BOSTON (CBS) - If you're a parent with a child who plays sports, you've got to be worried about concussions. Right now treatment is mostly rest, with no TV, reading or using computers.

But what if there was a pill that could heal concussions before they start damaging the brain? We found one doctor who is working on just that.

"What we are doing is, we think, enhancing the natural protective pathway in the brain," says neuroscientist James Lechleiter, Ph.D.

The stakes are high. For 13-year-old football player London Glenn, it could have been a game changer. "My head whiplashed into the ground," he says. London says the headache he got from one hit on the playing field was just miserable. "I just kept getting worse and worse and worse," he says.

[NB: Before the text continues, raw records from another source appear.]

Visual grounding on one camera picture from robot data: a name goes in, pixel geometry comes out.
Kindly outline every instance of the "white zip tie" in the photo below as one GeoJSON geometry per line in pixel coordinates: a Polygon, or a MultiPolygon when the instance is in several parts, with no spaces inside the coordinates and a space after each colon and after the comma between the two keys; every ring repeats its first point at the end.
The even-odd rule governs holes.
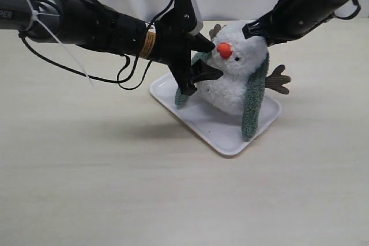
{"type": "MultiPolygon", "coordinates": [[[[79,67],[82,69],[83,73],[86,75],[86,78],[88,79],[88,81],[91,83],[91,85],[93,85],[89,75],[87,74],[86,70],[84,69],[82,63],[80,63],[78,61],[78,59],[68,50],[68,48],[65,47],[65,45],[57,38],[57,36],[54,35],[54,33],[42,22],[39,20],[38,15],[39,14],[44,14],[44,13],[39,13],[38,11],[36,11],[33,6],[32,3],[30,2],[30,0],[26,0],[29,7],[31,8],[32,11],[32,17],[31,17],[31,21],[29,23],[29,26],[32,26],[32,24],[37,21],[43,28],[45,28],[45,30],[68,52],[68,54],[71,56],[71,58],[79,65],[79,67]]],[[[44,14],[47,16],[59,16],[57,14],[44,14]]]]}

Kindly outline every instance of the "tabletop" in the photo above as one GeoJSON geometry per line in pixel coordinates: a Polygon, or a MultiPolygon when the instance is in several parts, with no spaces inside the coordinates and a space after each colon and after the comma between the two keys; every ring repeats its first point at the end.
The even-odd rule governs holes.
{"type": "MultiPolygon", "coordinates": [[[[333,20],[270,47],[291,93],[268,92],[283,114],[227,160],[150,95],[165,65],[131,92],[91,85],[0,32],[0,245],[369,245],[368,34],[368,19],[333,20]]],[[[92,75],[123,64],[68,49],[92,75]]]]}

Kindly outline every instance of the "white table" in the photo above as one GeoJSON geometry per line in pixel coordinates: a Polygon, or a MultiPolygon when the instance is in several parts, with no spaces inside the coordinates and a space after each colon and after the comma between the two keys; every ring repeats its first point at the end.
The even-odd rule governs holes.
{"type": "MultiPolygon", "coordinates": [[[[366,245],[368,34],[369,20],[332,21],[270,48],[292,77],[289,96],[271,93],[284,113],[226,160],[150,96],[165,66],[134,92],[91,86],[0,32],[0,245],[366,245]]],[[[123,62],[70,49],[90,74],[123,62]]]]}

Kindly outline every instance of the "white tray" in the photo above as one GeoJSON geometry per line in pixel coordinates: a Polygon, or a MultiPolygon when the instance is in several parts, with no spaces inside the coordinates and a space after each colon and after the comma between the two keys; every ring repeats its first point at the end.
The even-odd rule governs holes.
{"type": "Polygon", "coordinates": [[[252,140],[262,134],[281,115],[281,104],[265,95],[259,114],[258,131],[250,142],[242,140],[240,117],[227,115],[213,107],[196,93],[187,104],[178,109],[174,103],[177,84],[171,73],[159,78],[150,86],[151,95],[171,111],[179,120],[190,127],[215,151],[225,157],[235,157],[252,140]]]}

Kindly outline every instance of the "stuffed snowman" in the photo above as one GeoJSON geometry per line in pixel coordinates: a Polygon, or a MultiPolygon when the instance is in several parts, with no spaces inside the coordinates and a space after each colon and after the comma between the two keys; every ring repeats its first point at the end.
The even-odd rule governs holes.
{"type": "MultiPolygon", "coordinates": [[[[288,94],[283,84],[291,79],[281,75],[284,66],[266,76],[269,67],[267,42],[259,36],[245,39],[242,32],[245,24],[244,21],[236,21],[223,28],[216,25],[210,32],[215,49],[210,53],[196,53],[192,63],[202,59],[223,72],[217,80],[197,83],[197,93],[223,112],[242,116],[242,135],[245,141],[249,141],[257,132],[265,88],[288,94]]],[[[188,99],[177,90],[175,104],[178,108],[183,107],[188,99]]]]}

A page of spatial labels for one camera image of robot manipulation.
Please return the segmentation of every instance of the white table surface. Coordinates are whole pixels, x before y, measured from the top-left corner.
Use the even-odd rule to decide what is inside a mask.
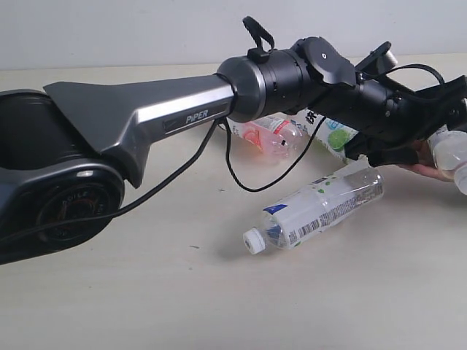
[[[467,55],[399,59],[446,79],[467,73]],[[0,71],[0,90],[216,68]],[[413,88],[435,82],[418,71],[394,77]],[[155,144],[144,184],[128,186],[126,202],[187,160],[207,127]],[[260,210],[341,164],[316,144],[283,182],[250,194],[229,176],[224,149],[217,131],[189,171],[86,244],[0,266],[0,349],[466,349],[467,198],[453,184],[384,167],[381,201],[296,250],[251,256],[242,233]],[[288,163],[233,143],[250,186]]]

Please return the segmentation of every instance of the white wall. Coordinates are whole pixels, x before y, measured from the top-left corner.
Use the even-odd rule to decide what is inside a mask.
[[[467,52],[463,0],[0,0],[0,69],[218,63],[259,20],[291,46],[323,36],[346,56]]]

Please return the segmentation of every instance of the bottle cap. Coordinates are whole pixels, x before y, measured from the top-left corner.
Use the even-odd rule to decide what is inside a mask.
[[[251,254],[257,254],[266,249],[266,242],[260,231],[255,227],[243,234],[243,242]]]
[[[454,183],[464,195],[467,195],[467,164],[461,166],[454,173]]]

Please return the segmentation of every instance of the pink bottle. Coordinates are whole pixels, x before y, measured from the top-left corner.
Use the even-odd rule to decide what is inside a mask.
[[[232,134],[256,145],[261,152],[286,158],[304,144],[304,135],[289,120],[274,115],[252,122],[234,122],[228,119]]]

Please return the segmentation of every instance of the white bottle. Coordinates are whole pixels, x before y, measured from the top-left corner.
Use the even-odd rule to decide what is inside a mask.
[[[304,109],[288,118],[292,124],[297,127],[297,129],[302,130],[311,136],[316,128],[317,120],[313,120],[310,114],[312,114],[312,112]],[[336,122],[332,119],[326,119],[316,133],[316,140],[318,140],[334,157],[340,159],[343,163],[348,164],[353,160],[345,156],[344,146],[347,142],[353,139],[357,133],[358,131],[349,128],[340,122]]]
[[[467,195],[467,133],[443,126],[430,136],[428,146],[437,169]]]
[[[289,120],[270,115],[252,122],[227,119],[232,134],[249,141],[266,155],[287,158],[292,151],[303,148],[304,134]]]
[[[251,254],[268,246],[292,249],[383,195],[383,178],[365,157],[263,209],[243,235]]]

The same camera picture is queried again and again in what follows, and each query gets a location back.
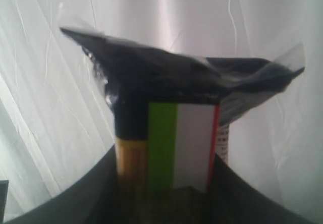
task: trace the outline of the white curtain
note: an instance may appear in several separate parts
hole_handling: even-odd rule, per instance
[[[91,63],[58,29],[64,7],[106,34],[170,51],[275,59],[302,42],[306,71],[232,124],[229,165],[323,223],[323,0],[0,0],[0,180],[6,219],[58,195],[112,146]]]

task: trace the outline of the plastic wrap
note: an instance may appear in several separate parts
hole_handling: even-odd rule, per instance
[[[223,126],[284,91],[304,71],[300,44],[270,62],[189,57],[95,31],[66,27],[61,31],[92,60],[98,86],[114,112],[121,102],[135,104],[138,100],[221,103]]]

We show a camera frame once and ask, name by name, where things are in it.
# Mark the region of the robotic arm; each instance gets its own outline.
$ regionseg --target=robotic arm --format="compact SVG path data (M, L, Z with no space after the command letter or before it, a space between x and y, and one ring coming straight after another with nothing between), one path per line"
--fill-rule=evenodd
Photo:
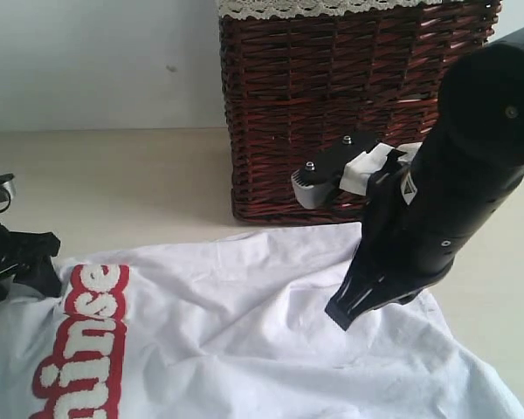
M326 313L344 330L406 304L452 268L470 237L524 178L524 29L463 57L438 96L423 146L346 135L292 176L308 209L340 189L366 195L362 241Z

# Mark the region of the lace trim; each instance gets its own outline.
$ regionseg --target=lace trim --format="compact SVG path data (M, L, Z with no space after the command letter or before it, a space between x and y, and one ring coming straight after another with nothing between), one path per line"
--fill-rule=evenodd
M360 13L370 9L387 10L396 6L411 7L421 3L440 4L447 0L217 0L219 16L236 19L255 17L291 18L298 15L342 16L347 11Z

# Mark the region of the black metal part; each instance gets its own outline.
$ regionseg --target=black metal part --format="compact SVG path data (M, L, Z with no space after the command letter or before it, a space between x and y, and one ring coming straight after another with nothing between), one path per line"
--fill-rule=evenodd
M332 183L339 186L346 164L363 152L371 151L378 144L378 137L373 133L359 132L350 135L351 143L339 140L326 150L318 153L312 163L314 170L306 167L300 170L300 179L304 183L319 185Z
M12 180L13 175L0 176L0 203L11 200L3 185ZM0 301L7 295L2 281L10 277L45 297L59 297L61 283L51 261L59 249L60 241L52 233L12 232L0 224Z
M326 313L344 330L442 279L524 178L524 47L488 46L446 75L439 120L410 167L371 176L362 241ZM403 197L408 181L416 187Z

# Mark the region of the white label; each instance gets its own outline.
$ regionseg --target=white label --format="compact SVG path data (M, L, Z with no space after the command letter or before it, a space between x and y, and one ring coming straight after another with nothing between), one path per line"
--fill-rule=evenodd
M408 171L408 174L404 177L402 181L402 196L405 200L405 203L408 205L411 204L411 201L416 197L417 195L417 186L413 182L413 179L411 178L411 172Z

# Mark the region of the white plastic piece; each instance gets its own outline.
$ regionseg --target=white plastic piece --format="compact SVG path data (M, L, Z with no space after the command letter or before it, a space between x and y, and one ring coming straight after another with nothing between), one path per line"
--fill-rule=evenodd
M348 11L361 13L371 9L394 9L397 6L414 7L422 3L441 4L446 3L446 0L217 0L216 3L220 17L288 19L296 16L343 16Z
M398 150L406 153L398 160L411 163L421 147L421 144L421 142L414 142L398 147ZM369 178L373 173L383 168L389 152L393 149L392 146L379 143L370 153L362 153L346 164L340 181L340 189L356 195L367 195L367 183L369 183Z

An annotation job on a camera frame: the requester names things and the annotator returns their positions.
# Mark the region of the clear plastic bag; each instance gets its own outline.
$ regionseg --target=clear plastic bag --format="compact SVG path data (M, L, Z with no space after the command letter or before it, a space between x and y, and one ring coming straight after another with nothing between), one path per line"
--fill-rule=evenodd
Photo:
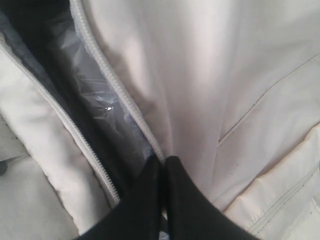
M151 146L86 50L70 14L61 15L48 24L54 35L49 48L67 79L101 130L137 175L145 159L152 154Z

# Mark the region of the white zipper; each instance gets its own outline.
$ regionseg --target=white zipper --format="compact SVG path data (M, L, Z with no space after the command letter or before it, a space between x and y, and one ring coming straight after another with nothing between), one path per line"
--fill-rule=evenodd
M119 193L115 185L113 184L109 174L103 167L101 161L97 157L96 153L93 151L85 137L82 135L79 128L65 112L65 110L60 106L60 104L52 97L52 95L47 91L47 89L39 83L35 76L29 72L19 61L19 59L11 52L11 49L7 46L4 38L0 35L0 48L3 52L10 58L10 60L19 68L21 71L35 84L39 93L48 101L48 103L54 108L59 118L68 129L72 135L74 141L82 151L83 155L87 158L88 162L92 166L96 176L98 177L110 203L111 207L114 207L120 201Z
M314 176L317 176L319 171L319 162L317 165L304 176L296 185L282 195L269 210L253 225L249 228L249 232L254 236L258 235L265 226L272 220L272 218L281 210L281 208L301 189L309 182Z
M148 124L144 120L144 117L140 109L138 108L134 100L131 98L130 94L125 89L124 85L122 84L116 73L113 71L108 60L102 53L97 41L95 40L95 37L92 34L91 29L89 27L89 23L82 5L82 1L70 0L70 8L74 24L76 25L76 29L80 31L84 44L90 51L91 55L94 57L102 74L110 83L110 85L122 101L123 105L127 108L132 118L135 120L136 124L139 126L144 136L149 141L159 160L161 162L164 162L165 156L159 146L158 141L156 140L155 136L149 129Z

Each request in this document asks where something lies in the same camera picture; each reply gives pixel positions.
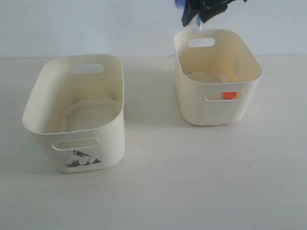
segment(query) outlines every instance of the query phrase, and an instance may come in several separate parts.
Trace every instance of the orange object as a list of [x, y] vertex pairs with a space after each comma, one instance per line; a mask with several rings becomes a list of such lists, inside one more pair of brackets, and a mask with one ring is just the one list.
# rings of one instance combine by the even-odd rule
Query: orange object
[[223, 97], [225, 100], [232, 100], [236, 97], [236, 92], [223, 92]]

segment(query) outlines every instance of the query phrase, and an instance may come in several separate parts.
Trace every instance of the white backdrop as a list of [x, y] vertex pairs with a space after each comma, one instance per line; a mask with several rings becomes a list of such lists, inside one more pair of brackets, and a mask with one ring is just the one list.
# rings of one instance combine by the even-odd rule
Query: white backdrop
[[[207, 28], [238, 33], [254, 54], [307, 53], [306, 0], [238, 0]], [[0, 0], [0, 57], [173, 54], [173, 0]]]

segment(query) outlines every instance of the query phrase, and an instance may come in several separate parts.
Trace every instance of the white plastic bin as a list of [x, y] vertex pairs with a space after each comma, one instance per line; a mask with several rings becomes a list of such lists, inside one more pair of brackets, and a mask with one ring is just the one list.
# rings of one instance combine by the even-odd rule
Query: white plastic bin
[[41, 70], [23, 124], [60, 171], [108, 168], [125, 153], [123, 103], [118, 58], [58, 58]]
[[238, 122], [262, 69], [243, 40], [228, 30], [175, 36], [176, 89], [182, 116], [198, 126]]

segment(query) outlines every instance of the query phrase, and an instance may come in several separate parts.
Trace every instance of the white table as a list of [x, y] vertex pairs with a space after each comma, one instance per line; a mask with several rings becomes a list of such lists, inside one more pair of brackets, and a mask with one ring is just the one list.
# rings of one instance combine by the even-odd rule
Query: white table
[[0, 59], [0, 230], [306, 230], [307, 56], [257, 59], [243, 119], [197, 127], [180, 115], [172, 58], [124, 58], [126, 154], [73, 174], [21, 123], [49, 59]]

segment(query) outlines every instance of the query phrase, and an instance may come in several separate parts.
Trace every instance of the bin handle hole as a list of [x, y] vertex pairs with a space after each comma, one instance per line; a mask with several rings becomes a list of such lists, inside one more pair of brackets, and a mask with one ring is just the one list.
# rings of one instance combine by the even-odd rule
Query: bin handle hole
[[104, 71], [104, 67], [101, 64], [83, 64], [73, 66], [71, 71], [74, 74], [91, 74], [91, 73], [102, 73]]
[[99, 140], [96, 138], [78, 139], [59, 141], [52, 144], [52, 147], [58, 151], [88, 149], [99, 145]]
[[235, 101], [243, 96], [242, 91], [238, 92], [212, 92], [206, 95], [206, 101], [216, 102], [216, 101]]
[[212, 47], [215, 44], [214, 38], [197, 38], [189, 41], [189, 47]]

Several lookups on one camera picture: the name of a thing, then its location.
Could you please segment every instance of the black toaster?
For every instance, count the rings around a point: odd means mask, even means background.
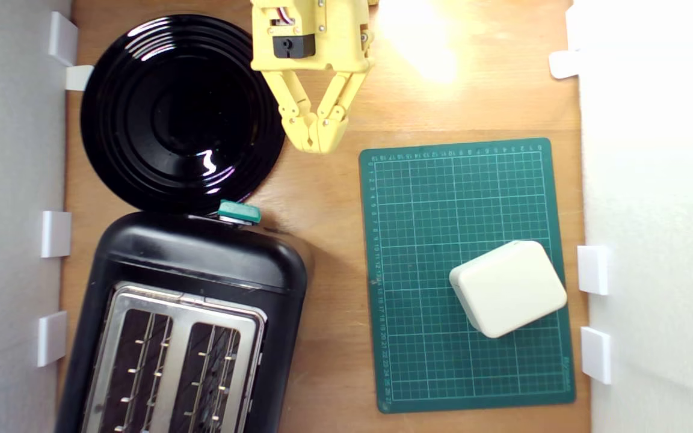
[[[277,431],[311,271],[283,233],[117,220],[94,256],[56,431]]]

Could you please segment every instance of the white bracket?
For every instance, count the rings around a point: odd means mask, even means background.
[[[71,66],[66,68],[66,90],[85,91],[87,82],[92,74],[92,65]]]
[[[36,366],[44,367],[66,356],[69,315],[57,312],[39,318],[39,343]]]
[[[606,247],[577,247],[579,290],[608,295],[608,249]]]
[[[66,90],[85,91],[93,74],[93,66],[76,65],[79,46],[79,28],[60,12],[52,12],[50,19],[49,55],[66,66]]]
[[[77,44],[79,44],[79,28],[60,12],[53,11],[50,19],[49,54],[64,66],[74,66]]]
[[[582,48],[584,40],[583,20],[581,17],[580,6],[572,5],[566,11],[566,38],[568,49],[563,51],[551,52],[548,58],[550,63],[550,74],[555,79],[565,79],[579,75]]]
[[[611,338],[591,327],[581,327],[582,371],[600,383],[611,384]]]
[[[65,257],[71,253],[71,213],[42,212],[42,258]]]

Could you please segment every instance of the wooden surface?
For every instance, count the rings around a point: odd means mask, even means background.
[[[556,82],[547,54],[566,47],[570,0],[381,0],[372,12],[377,66],[357,96],[350,129],[328,156],[286,146],[250,203],[266,222],[316,250],[281,432],[547,431],[590,429],[589,381],[580,372],[577,289],[583,244],[580,133],[575,80]],[[250,0],[75,0],[79,62],[94,63],[115,38],[148,19],[212,14],[250,29]],[[315,102],[330,76],[305,74]],[[69,94],[66,208],[74,216],[61,308],[73,335],[96,243],[134,209],[109,192],[85,157],[81,94]],[[365,148],[548,137],[553,142],[569,292],[577,401],[573,405],[385,416],[376,409],[357,156]],[[61,378],[66,362],[61,365]]]

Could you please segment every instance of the robotic arm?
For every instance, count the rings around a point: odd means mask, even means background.
[[[347,129],[352,101],[374,66],[368,5],[378,0],[252,2],[250,66],[269,84],[294,146],[309,153],[331,153]],[[336,72],[314,112],[296,69]]]

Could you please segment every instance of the green cutting mat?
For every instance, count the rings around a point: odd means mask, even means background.
[[[550,142],[365,150],[360,180],[380,411],[572,402],[567,307],[490,339],[448,282],[514,239],[542,243],[564,279]]]

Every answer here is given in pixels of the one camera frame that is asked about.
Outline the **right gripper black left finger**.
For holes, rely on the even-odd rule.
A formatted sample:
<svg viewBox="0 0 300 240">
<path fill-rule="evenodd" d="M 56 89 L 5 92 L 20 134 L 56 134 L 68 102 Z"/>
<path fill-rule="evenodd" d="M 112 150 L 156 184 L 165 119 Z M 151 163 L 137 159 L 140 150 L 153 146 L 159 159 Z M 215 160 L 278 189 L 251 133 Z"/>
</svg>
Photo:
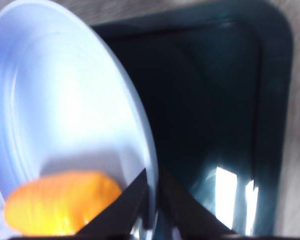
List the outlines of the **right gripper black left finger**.
<svg viewBox="0 0 300 240">
<path fill-rule="evenodd" d="M 143 170 L 122 194 L 77 232 L 78 237 L 127 237 L 137 218 L 148 218 L 148 182 Z"/>
</svg>

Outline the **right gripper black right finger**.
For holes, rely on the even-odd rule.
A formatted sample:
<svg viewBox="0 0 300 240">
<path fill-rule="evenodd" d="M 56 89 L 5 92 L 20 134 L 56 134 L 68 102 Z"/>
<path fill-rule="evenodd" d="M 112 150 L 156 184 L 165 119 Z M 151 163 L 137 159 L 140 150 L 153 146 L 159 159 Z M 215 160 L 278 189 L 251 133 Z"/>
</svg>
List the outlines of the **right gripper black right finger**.
<svg viewBox="0 0 300 240">
<path fill-rule="evenodd" d="M 159 168 L 159 209 L 164 237 L 234 237 L 237 233 L 197 202 L 165 168 Z"/>
</svg>

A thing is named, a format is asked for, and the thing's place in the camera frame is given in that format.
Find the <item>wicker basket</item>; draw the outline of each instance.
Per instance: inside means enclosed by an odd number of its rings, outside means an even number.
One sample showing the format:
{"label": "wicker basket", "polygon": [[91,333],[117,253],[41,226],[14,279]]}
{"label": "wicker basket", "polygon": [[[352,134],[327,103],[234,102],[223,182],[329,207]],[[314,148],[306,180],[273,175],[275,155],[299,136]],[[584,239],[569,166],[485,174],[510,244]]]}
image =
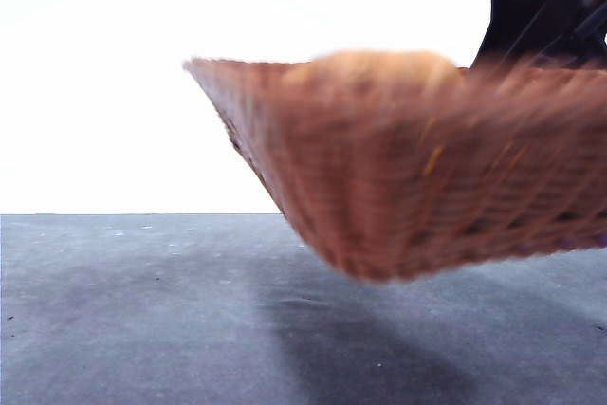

For nine weeks after doctors diagnosed London with a concussion, he certainly couldn't play football. He couldn't even go to school. There was little the seventh grader could do but sleep. "I was terrified. All they could tell us was, this happens and rest assured he'll get better," says Lucy Humble, London's mother. A lot of kids go through what London went through.

At a University of Texas laboratory, Dr. James Lechleiter was working on a drug to kill cancer cells in the brain. Instead, it did just the opposite. "We were surprised with that to the point where I made this student repeat this experiment many times," he says.

Rather than killing cancer cells the drug actually helped the cells repair brain damage. Taken within minutes of a blow to the head, it could negate the long term effects caused by a concussion. So in a few years, could we see football players walk off the field and take a concussion pill? "Yes, we could," answers Lechleiter.